One day last week or so, seemingly out of the blue, logged in sessions started to throw content encoding errors. The site still works fine for anonymous users.
There's nothing in error_log
, clearing caches and sessions didn't change anything and throttling the page loading speed shows it actually manages to draw the admin (and CiviCRM) toolbar and part of the page before giving up. The running PHP of course supports zlib and compression has been enabled for years. The dbs are acting normally.

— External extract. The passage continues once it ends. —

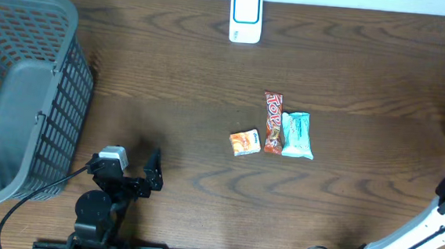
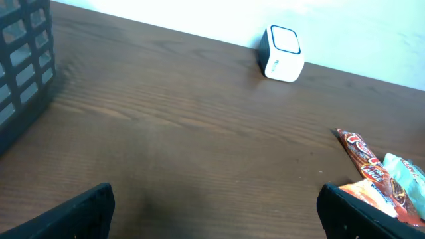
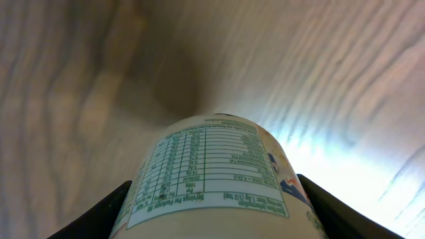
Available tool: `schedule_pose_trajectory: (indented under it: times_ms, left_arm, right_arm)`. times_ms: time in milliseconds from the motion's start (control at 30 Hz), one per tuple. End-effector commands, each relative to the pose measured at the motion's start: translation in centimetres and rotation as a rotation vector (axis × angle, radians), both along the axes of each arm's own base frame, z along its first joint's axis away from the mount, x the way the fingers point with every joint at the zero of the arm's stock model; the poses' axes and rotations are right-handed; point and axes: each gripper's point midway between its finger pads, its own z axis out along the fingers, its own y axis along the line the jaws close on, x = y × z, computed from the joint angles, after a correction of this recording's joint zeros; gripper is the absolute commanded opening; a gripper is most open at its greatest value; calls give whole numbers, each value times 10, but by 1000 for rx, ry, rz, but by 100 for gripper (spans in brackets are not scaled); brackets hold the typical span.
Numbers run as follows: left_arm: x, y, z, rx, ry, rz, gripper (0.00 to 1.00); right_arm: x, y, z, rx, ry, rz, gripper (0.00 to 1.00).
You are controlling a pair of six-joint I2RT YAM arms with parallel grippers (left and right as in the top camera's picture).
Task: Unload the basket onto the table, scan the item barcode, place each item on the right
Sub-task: 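Set the jar down at the right table edge and release, then move the right gripper back over the mint-green wipes pack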
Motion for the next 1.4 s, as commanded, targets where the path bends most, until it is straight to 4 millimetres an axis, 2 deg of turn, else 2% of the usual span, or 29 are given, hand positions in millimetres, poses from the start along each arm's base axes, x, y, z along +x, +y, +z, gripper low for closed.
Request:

The dev tools network tab appears to be useless when trying to determine which request response was bad. I've downloaded a few database snapshots and diffed them, but nothing stands out (though they're huge, so it's possible I missed something). I've made a minor version bump to Drupal to ensure the code is ok (8.9.20); no change. This thread had some helpful suggestions, but nothing brought me closer to finding the cause. One thing I haven't tried yet is to reimport older db backups to see if they work, to rule out a data issue. It's a heavy hammer, so I'm interested in:
How would you approach debugging this, pinpointing the source?

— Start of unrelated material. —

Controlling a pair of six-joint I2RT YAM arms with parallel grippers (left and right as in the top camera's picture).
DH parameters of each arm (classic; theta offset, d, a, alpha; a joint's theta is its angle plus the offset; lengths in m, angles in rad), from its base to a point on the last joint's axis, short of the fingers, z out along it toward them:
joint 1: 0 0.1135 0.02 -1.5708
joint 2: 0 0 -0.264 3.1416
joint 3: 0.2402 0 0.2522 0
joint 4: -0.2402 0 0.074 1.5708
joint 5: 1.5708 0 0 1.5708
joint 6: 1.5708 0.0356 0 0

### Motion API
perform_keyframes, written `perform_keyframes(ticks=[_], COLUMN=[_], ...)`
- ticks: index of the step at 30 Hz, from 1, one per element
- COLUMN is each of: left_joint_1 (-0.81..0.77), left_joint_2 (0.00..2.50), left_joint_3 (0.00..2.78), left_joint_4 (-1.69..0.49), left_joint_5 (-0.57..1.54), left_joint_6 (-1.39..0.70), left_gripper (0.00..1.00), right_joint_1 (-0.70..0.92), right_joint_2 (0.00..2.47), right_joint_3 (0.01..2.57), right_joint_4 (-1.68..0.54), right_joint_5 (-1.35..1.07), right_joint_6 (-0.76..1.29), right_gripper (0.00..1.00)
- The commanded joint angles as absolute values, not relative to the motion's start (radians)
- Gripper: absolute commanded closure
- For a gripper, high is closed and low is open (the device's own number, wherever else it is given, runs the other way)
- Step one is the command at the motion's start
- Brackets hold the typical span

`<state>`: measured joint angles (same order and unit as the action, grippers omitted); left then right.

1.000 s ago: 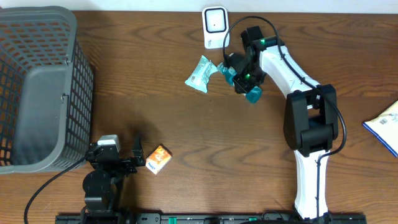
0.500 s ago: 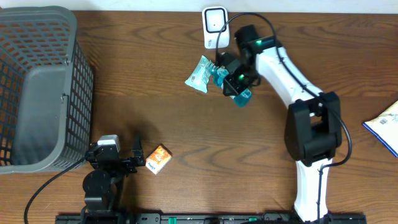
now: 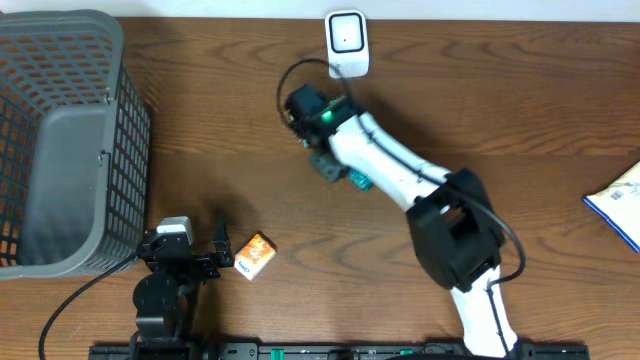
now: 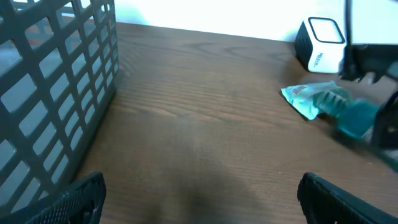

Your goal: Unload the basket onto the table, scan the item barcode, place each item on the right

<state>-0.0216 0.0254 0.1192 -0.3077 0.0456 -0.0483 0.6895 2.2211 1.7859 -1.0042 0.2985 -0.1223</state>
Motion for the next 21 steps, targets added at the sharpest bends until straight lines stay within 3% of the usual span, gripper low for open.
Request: perform_keyframes(ticks=[1, 5, 11, 21], left_joint_1=[-0.023, -0.023, -0.023, -0.023], left_joint_2=[0.025, 0.025, 0.025, 0.025], left_joint_3=[0.096, 0.096, 0.096, 0.096], left_joint_4=[-0.312, -0.312, -0.312, -0.312], left_joint_5=[0.036, 0.036, 0.036, 0.036], left_joint_6=[-0.039, -0.039, -0.039, -0.039], left_gripper=[0.02, 0.02, 0.02, 0.02], right_joint_1=[0.735, 0.774, 0.766, 0.631], right_joint_2=[2.228, 2.228, 2.194, 2.205], right_joint_3=[1.739, 1.712, 1.735, 1.748], right_joint_4=[-0.995, -1.014, -1.017, -0.876], right_joint_5=[0.403, 0.394, 0.251, 0.209], right_joint_6=[-0.014, 0.026, 0.031, 0.052], right_gripper=[0.53, 0.44, 0.01, 0.01])
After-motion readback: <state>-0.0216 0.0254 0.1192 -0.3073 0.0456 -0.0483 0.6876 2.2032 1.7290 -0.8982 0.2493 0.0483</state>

Edit: some more information: it's not a browser issue, since it didn't change and both firefox and chromium hit the same wall. It's hit on all pages, whether admin or on the frontend. When I say that the network tab is useless in identifying the failing request it's because not all are listed or if it's the main html one, the request headers are not set (even with persistent logs enabled). And compression clearly works, since some css files get through successfully before everything breaks.
I tried logging in via curl and comparing good and bad pages, but there was nothing obviously wrong in the requests upon diffing them. Just for posterity, the commands were:
curl -v -L $(drush uli --uid 99) --cookie-jar cookie.txt
curl --cookie cookie.txt -v --trace-ascii - good-url > good
curl --cookie cookie.txt -v --trace-ascii - bad-url > bad